Bedri Rahmi Eyüboğlu, Türk edebiyatının en özel isimleri arasında yer alıyor. Ressam kişiliğini şair kimliğiyle bir araya getiren Eyüboğlu, her şiirinde paletinden çıkardığı kelimeleri özenli bir işçilikle yan yana sıralar. 1911-1975 yılları arasında yaşayan ünlü şair, çok yönlü bir insandır. Edebiyatı sever, şiiri sever, resmi sever, insanları sever.
İstanbul Devlet Güzel Sanatlar Akademisinde ve Paris’te resim eğitimi alır. Eğitimi sonrasında Türkiye’ye dönen ünlü şair, Güzel Sanatlar Akademisinde ders vermeye başlar. Heykel, seramik, resim ve edebiyat olmak üzere pek çok sanat dalında eserler veren Bedri Rahmi Eyüboğlu, toplumsal sorunları dile getirdiği şiirleriyle de dikkatleri üzerine çeker.

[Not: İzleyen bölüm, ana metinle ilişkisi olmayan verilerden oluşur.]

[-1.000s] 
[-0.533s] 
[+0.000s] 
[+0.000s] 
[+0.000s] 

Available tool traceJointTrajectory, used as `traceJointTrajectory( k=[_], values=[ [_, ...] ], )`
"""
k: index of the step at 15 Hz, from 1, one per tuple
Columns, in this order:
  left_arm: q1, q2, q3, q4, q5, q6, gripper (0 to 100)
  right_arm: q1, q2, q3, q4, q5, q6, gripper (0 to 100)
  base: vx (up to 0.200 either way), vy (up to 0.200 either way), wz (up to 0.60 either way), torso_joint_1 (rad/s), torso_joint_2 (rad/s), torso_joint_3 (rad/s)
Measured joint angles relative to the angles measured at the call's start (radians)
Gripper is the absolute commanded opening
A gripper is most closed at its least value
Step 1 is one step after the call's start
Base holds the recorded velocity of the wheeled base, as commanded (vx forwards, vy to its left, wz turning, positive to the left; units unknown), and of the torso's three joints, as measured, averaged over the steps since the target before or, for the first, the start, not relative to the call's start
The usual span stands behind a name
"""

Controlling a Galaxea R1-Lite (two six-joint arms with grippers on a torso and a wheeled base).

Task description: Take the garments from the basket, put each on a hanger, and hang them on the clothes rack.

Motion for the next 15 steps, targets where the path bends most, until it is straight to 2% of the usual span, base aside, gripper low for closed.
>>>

Bu şiirlerinden en özeli, muhakkak ki “Hüzün Geldi” şiiridir. Pablo Neruda’nın hayatına odaklanan “Postacı” filminde, postacı ve Neruda arasında çok özel bir diyalog geçer. Neruda, postacıya kendi şiirlerini çaldığını, bu şiirlerle sevdiği kızı etkilemeye çalıştığını söyler. Postacı, gerçekten de şiirleriyle kızı etkilediğini ama bu şiirlerin ona ait olmadığını ifade eder. “Şiir, ona ihtiyacı olanındır!” demeyi de unutmaz. Ne muhteşem bir kelamdır bu. Şiir, gerçekten de ihtiyacı olana mı aittir?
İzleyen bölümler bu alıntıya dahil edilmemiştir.